This is a nice primitive. One thing this highlights is how often the real failures aren’t about tampering after the fact, but about implicit authority accumulating during execution.

In our experience using step-scoped agents, the most useful “receipt” wasn’t a log, but the fact that each step had explicitly declared inputs, tools, and outputs, and that authority was destroyed before the next step ran. If something went wrong, you could point to the exact step boundary where the assumption or permission existed.

Signed receipts feel like a strong complement to that model: step-level determinism plus post-hoc verifiability. Curious whether you see this being used more for human audit trails, or as machine-checkable constraints that downstream agents must validate before acting.
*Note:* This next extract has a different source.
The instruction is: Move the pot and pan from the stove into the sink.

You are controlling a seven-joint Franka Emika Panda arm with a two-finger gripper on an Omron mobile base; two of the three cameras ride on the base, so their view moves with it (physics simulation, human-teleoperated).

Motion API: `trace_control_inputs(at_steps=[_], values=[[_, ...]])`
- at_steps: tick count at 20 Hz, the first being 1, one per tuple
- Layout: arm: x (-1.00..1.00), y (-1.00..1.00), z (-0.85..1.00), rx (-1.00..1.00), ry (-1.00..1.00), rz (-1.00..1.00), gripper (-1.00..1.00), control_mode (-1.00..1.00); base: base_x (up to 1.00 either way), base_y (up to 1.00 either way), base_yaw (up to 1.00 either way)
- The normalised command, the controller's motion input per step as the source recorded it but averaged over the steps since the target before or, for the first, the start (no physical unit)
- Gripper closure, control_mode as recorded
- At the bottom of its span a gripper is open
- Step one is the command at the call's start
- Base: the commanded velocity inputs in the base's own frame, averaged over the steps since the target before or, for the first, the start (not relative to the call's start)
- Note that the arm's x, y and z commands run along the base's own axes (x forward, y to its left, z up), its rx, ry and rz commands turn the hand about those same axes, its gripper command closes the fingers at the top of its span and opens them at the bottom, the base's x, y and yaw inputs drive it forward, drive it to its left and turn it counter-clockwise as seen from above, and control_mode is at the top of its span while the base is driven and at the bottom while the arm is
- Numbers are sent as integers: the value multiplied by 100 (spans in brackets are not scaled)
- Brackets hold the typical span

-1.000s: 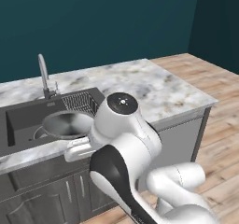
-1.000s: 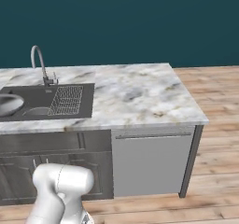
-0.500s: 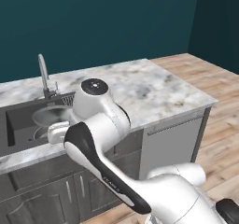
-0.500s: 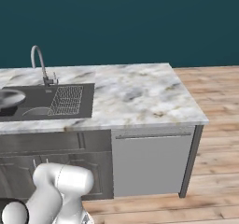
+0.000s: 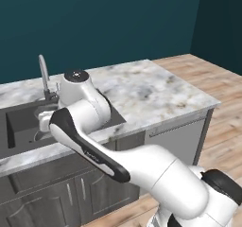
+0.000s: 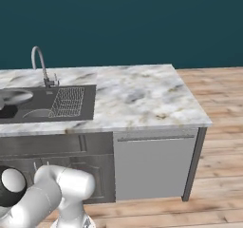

Threat model / scope: This design assumes the signer’s private key is trusted at issuance time; it does not attempt to prove semantic correctness of the agent’s reasoning or inputs. The signature covers only the canonicalized signed_block; any mutation invalidates verification. Receipts are portable and verifiable offline but do not prevent a malicious issuer from signing false data (integrity primitive, not a truth oracle). Replay is detectable (e.g. via hash chaining or external indexing) but not prevented by the receipt alone. Confidentiality is out of scope; receipts are integrity-only artifacts. The goal is to make post-hoc tampering and log forgery detectable, not to replace policy enforcement or access control.

Solid primitive. Two questions:

1. Crash edge case: If an agent executes a side-effect and dies before signing the receipt, is that action orphaned? Any WAL-style intent/completion model?

2. Multi-step workflows: Do receipts chain natively (parent pointers/Merkle) or via external linking? (I see storage/ledgers are out of scope, but curious about the linkage design.)

The negative proof angle (proving AI didn't touch prod) is compelling for compliance.